**What needs to be done**
Find how many lines below hold "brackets", and give that number as the entire answer.

═════ Source material ═════

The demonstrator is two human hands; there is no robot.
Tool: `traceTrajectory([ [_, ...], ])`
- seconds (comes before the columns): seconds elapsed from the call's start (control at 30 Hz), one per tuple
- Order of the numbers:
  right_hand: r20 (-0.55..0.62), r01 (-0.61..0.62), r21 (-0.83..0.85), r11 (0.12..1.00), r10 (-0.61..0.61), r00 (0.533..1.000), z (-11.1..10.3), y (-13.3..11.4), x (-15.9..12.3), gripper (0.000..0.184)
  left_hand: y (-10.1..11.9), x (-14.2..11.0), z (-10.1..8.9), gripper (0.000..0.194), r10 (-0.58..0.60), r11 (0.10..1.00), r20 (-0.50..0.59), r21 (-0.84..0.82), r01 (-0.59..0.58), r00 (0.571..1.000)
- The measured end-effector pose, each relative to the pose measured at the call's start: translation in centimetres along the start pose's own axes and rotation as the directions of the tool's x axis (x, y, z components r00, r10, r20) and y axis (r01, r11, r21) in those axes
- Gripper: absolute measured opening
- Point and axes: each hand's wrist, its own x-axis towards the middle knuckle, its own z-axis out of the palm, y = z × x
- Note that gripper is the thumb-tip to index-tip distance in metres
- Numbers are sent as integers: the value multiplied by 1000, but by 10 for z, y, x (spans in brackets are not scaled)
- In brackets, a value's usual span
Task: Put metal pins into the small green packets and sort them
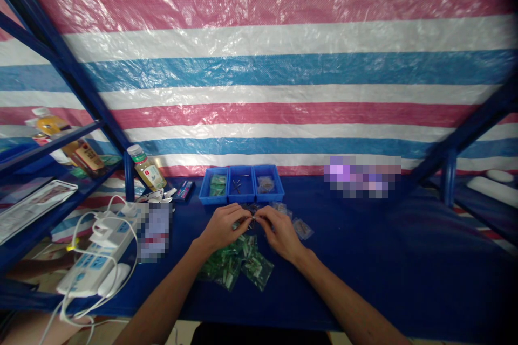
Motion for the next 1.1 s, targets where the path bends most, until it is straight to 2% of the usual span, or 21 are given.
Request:
traceTrajectory([
  [0.77,44,-47,-33,998,48,998,-3,-2,0,22,4,3,0,16,22,1000,4,9,-22,1000],
  [0.97,52,-52,-22,998,53,997,-1,-2,-2,11,3,2,-3,16,5,1000,10,12,-5,1000],
  [1.1,42,-25,-41,999,26,999,0,0,-2,13,1,2,-3,16,-8,1000,4,17,8,1000],
])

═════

**Solution**
2